Em abril de 2026, ACM Neto reconheceu publicamente que mantém amizade com José Marcos de Moura, mas negou qualquer participação em irregularidades. O candidato afirmou que não existe elemento capaz de implicá-lo nos fatos investigados. Conforme informações disponíveis, ACM Neto não figura formalmente como investigado na operação.
Rosemberg utilizou a relação pessoal admitida pelo adversário para cobrar esclarecimentos políticos. A cobrança, entretanto, deve ser distinguida da responsabilidade penal, que depende de provas, procedimentos formais, manifestação do Ministério Público e decisões do Poder Judiciário.
Linha do tempo do confronto político e dos indicadores
- 10/12/2024: Polícia Federal, Ministério Público Federal, Receita Federal e CGU deflagram a primeira fase da Operação Overclean para investigar suspeitas de fraudes em licitações, corrupção, desvio de recursos e lavagem de dinheiro.
- 23/12/2024: Segunda fase da operação cumpre mandados de prisão e busca e determina medidas de sequestro de bens contra investigados.
- Janeiro de 2026: Governo da Bahia divulga balanço de 2025 e informa redução das mortes violentas no estado e em Salvador.
- Junho de 2026: SSP-BA apresenta os dados de janeiro a maio, com redução de 20,3% na Bahia e de 30,7% em Salvador.
- Início de julho de 2026: balanço do primeiro semestre registra queda de 20,5% das mortes violentas no estado e de 29,7% na capital.
- 22/07/2026: convenção partidária homologa a candidatura de ACM Neto ao Governo da Bahia e coloca a segurança pública no centro do programa oposicionista.

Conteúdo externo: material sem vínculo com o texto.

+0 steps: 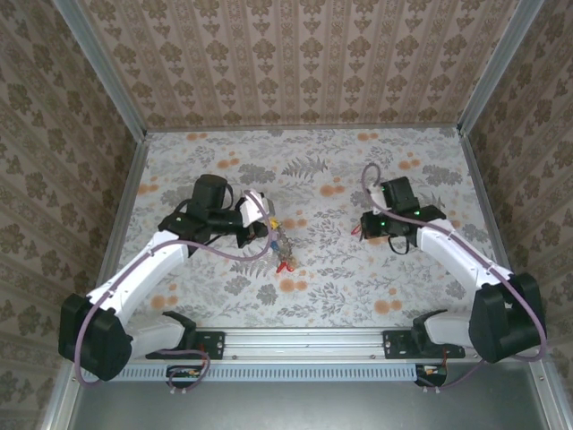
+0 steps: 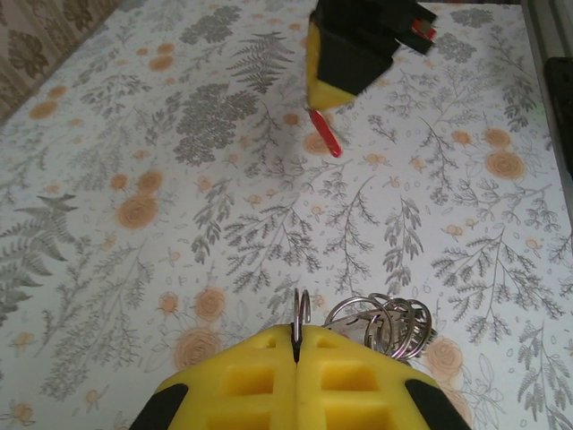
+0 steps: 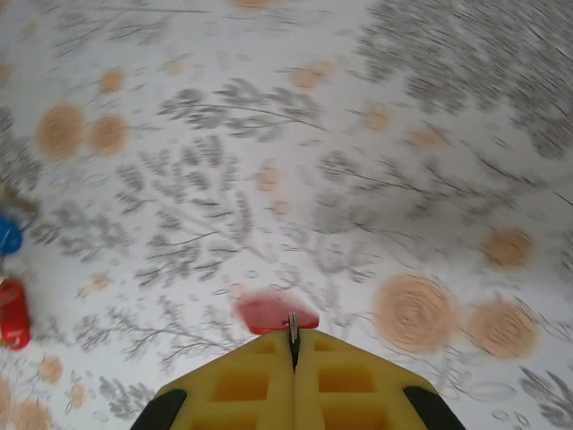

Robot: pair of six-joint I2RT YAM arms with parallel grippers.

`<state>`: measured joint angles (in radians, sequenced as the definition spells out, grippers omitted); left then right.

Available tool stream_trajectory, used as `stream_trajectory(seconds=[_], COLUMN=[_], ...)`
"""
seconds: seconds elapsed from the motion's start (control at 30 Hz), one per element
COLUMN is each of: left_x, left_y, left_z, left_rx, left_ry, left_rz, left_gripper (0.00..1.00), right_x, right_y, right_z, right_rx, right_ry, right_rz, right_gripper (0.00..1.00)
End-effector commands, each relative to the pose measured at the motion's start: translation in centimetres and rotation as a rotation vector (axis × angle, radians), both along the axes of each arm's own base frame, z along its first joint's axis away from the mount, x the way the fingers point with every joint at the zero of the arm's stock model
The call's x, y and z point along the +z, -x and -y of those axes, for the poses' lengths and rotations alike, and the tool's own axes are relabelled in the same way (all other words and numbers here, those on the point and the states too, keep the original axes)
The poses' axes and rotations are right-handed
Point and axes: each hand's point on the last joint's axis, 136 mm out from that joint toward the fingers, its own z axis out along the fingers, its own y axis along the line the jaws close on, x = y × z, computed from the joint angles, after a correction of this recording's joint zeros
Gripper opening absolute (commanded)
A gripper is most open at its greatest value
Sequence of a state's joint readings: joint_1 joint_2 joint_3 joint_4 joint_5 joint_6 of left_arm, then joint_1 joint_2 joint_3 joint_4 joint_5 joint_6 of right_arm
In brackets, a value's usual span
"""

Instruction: Put the keys on the keyring

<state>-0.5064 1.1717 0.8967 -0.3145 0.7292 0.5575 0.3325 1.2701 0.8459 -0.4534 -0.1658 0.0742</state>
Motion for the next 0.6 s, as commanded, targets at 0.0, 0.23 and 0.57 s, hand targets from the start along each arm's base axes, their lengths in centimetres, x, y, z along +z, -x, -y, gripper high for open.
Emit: stream_trajectory(seconds=[0.0, 0.23, 0.57], left_x=[2.1, 1.8, 2.0], left_y=[0.2, 0.2, -0.4], left_z=[0.3, 0.8, 1.5], left_rx=[-0.044, -0.041, -0.013], left_ry=[0.033, 0.030, 0.062], left_rz=[0.041, 0.100, 0.115], left_gripper=[0.00, 0.00, 0.00], right_x=[1.3, 6.4, 10.2], right_y=[0.8, 3.5, 3.9], right_z=[-2.4, -8.4, -13.2], right_rx=[0.193, 0.429, 0.493], right_ry=[0.001, -0.253, -0.373], right_rz=[0.104, 0.262, 0.326], right_gripper=[0.00, 0.00, 0.00])
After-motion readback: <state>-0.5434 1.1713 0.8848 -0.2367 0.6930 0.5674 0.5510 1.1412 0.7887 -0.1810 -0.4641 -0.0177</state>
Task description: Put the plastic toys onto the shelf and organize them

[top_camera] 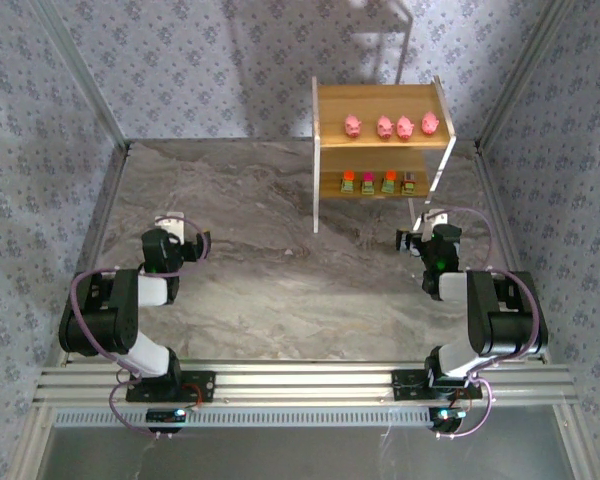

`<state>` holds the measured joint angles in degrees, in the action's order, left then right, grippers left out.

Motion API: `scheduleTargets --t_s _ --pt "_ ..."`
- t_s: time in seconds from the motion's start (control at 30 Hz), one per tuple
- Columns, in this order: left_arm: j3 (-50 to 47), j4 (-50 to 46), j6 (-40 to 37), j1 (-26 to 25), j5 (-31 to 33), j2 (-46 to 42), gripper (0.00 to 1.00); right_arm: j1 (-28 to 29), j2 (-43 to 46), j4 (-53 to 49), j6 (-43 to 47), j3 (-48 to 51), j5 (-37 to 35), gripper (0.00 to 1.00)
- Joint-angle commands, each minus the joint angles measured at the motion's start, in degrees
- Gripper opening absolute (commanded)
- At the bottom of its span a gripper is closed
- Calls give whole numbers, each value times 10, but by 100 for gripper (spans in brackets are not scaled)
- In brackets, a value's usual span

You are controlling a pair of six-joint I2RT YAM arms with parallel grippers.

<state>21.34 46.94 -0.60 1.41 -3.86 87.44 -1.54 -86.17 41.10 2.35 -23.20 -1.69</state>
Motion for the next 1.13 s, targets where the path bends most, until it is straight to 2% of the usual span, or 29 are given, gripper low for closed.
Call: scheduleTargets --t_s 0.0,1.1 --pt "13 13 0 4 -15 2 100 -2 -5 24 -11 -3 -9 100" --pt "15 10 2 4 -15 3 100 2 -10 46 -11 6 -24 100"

- 23/07/2026: são divulgadas as propostas de criação da Governadoria da Segurança e de implantação do Plano de Reocupação de Territórios.
- 24/07/2026: Rosemberg Pinto reage às declarações, acusa ACM Neto de distorcer os indicadores, critica a falta de detalhamento das propostas e menciona a Operação Overclean.
O confronto entre Rosemberg Pinto e ACM Neto revela uma disputa sobre a interpretação política dos indicadores. A redução das mortes violentas em 2025 e no primeiro semestre de 2026 é confirmada por dados oficiais e representa uma mudança relevante na trajetória recente. Ao mesmo tempo, a taxa baiana continua entre as mais elevadas do país, circunstância que impede tanto a negação dos avanços quanto a apresentação dos resultados como solução definitiva para a crise da segurança pública.
As propostas da oposição introduzem conceitos que deverão ser submetidos a detalhamento técnico, financeiro e institucional. A centralização do comando, a reocupação territorial e a presença de serviços sociais podem integrar uma política consistente, mas sua viabilidade dependerá de orçamento, metas, divisão de responsabilidades, controle externo e avaliação permanente. Da mesma forma, o Governo do Estado precisará demonstrar que a redução atual pode ser mantida e convertida em melhora perceptível nas comunidades mais afetadas pelas facções.
A Operação Overclean acrescenta uma dimensão jurídica ao embate, mas exige tratamento rigoroso. Relações pessoais, menções em diálogos e cobranças políticas não substituem provas nem autorizam antecipação de culpa.